# AI around 3 months planted tank 25G



## AquaInspiration (Jul 3, 2010)

let's enjoy

the tank start to setup at 2010/09/20 to 2010/12/30.

come to visit us if you want to see the really tank. 

thanks


----------



## JAM (Dec 14, 2010)

*Amazing Growth!*

Pic 1 - Is that Christmas Moss? I like the way it flourished.


----------



## Darkblade48 (Jan 28, 2008)

An excellent Dutch scape.


----------



## jimmyjam (Nov 6, 2007)

im pretty sure its peacock moss. I have a bunch at home, but they did a great job growing it.


----------



## sujeev87 (Oct 17, 2010)

really nice set up! what's the name of the plants in picture 5 and 7?


----------



## jimmyjam (Nov 6, 2007)

cant make out if 5 is L arcuata just under high light or a different plant. He says is arcuata but I dont think it is. 

The 6th plant might be macaranda


----------



## sujeev87 (Oct 17, 2010)

jimmyjam said:


> cant make out if 5 is L arcuata just under high light or a different plant. He says is arcuata but I dont think it is.
> 
> The 6th plant might be macaranda


Thanks and good luck with the nano contest!!


----------



## jimmyjam (Nov 6, 2007)

sujeev87 said:


> Thanks and good luck with the nano contest!!

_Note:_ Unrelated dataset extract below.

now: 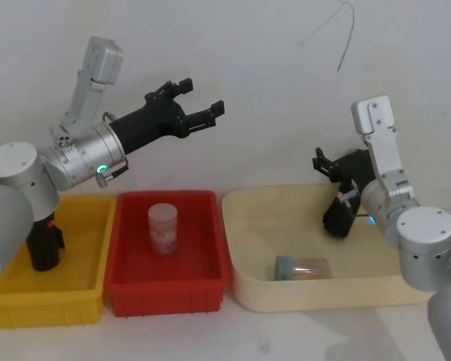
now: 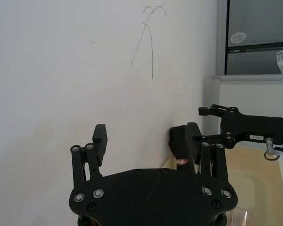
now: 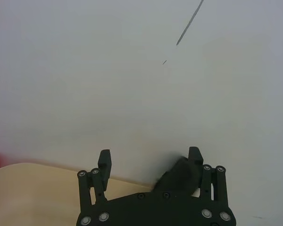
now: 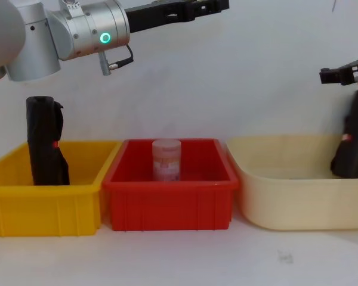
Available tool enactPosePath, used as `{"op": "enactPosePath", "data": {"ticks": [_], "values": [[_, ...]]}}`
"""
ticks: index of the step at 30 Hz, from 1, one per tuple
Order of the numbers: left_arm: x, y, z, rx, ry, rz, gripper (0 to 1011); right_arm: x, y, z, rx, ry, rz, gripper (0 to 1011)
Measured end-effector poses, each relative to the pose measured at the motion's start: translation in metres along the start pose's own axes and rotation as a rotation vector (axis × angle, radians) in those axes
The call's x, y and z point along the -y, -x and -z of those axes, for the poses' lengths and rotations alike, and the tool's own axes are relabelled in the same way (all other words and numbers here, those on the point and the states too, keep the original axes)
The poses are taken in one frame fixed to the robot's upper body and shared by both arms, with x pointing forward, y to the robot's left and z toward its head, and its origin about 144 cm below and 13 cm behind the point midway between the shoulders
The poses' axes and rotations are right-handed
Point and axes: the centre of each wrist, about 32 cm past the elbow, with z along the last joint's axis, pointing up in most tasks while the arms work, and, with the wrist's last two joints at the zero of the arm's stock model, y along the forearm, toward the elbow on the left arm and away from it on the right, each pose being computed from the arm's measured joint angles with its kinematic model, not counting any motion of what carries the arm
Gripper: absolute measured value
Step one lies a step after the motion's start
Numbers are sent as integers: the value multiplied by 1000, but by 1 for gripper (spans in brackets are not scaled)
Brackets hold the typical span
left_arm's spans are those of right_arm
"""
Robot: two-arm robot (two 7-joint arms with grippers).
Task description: Pick up the garbage bag with the one hand and transfer it to the other hand.
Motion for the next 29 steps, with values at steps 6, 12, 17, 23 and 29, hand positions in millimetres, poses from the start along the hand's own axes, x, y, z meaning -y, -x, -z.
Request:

Thanks dude. It should be a fun one


----------



## jimmyjam (Nov 6, 2007)

Yo Anthony... notice the nisso? Good stuff eh.


----------



## Darkblade48 (Jan 28, 2008)

Definitely good stuff, but too large grained for an ADA Mini-S


----------



## jimmyjam (Nov 6, 2007)

crush it !.. magic bullet perhaps?


----------